We set a high bar for industry-leading perks, benefits and office amenities, and will continue that into the future. However, some programs need to evolve for how Google works today. As well as helping to bring down costs, these changes will reduce food waste and be better for the environment.
- We’re adjusting our office services to the new hybrid workweek. Cafes, Microkitchens and other facilities will be tailored to better match how and when they are being used. Decisions will be based on data. For example, where a cafe is seeing a significantly lower volume of use on certain days, we’ll close it on those days and put more focus instead on popular options that are close by. Similarly, we’ll consolidate microkitchens in buildings where we’re seeing more waste than value. We’ll also shift some fitness classes and shuttle schedules based on how they’re being used.

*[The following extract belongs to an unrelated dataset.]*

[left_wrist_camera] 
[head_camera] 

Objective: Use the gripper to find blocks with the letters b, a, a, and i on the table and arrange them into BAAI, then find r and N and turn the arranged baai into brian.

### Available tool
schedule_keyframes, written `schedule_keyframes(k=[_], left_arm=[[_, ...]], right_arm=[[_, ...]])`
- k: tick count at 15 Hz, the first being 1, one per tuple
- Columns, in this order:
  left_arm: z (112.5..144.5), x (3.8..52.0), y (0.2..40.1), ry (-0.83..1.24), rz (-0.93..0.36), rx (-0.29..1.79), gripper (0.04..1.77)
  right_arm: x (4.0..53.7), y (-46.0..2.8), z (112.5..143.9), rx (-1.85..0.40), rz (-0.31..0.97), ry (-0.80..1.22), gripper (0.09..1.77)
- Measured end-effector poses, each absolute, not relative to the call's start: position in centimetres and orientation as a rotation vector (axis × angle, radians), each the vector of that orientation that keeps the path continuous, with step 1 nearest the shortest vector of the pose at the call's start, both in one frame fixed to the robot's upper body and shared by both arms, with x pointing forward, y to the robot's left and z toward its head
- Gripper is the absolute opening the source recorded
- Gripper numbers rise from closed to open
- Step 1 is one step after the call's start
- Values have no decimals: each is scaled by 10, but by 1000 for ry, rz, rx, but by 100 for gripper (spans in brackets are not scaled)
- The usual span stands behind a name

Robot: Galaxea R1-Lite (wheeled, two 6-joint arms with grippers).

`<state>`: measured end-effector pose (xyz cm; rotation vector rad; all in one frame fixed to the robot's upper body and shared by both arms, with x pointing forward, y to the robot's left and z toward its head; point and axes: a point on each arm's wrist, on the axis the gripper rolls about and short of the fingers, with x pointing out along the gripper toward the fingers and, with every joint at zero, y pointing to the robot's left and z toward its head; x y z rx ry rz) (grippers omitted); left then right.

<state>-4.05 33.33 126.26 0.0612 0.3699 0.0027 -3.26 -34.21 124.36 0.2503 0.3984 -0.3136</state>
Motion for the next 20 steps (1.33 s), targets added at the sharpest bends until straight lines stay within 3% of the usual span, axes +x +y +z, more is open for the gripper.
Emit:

- We’ve also assessed the equipment we provide Googlers. Today’s devices have a much longer lifespan and greater performance and reliability, so we have made changes to what’s available and how often it’s replaced—while making sure that people have what they need to perform their role. Because equipment is a significant expense for a company of our size, we’ll be able to save meaningfully here.
Just as we did in 2008, we’ll be looking at data to identify other areas of spending that aren’t asa they should be, or the don’t scale at our size. We will let Googlers know of any other changes that directly impact services they use.Our opportunities as a company are enormous. We have clear OKRs and substantial resources at our disposal to pursue them, but these resources are finite. Focusing on using them effectively makes a huge difference.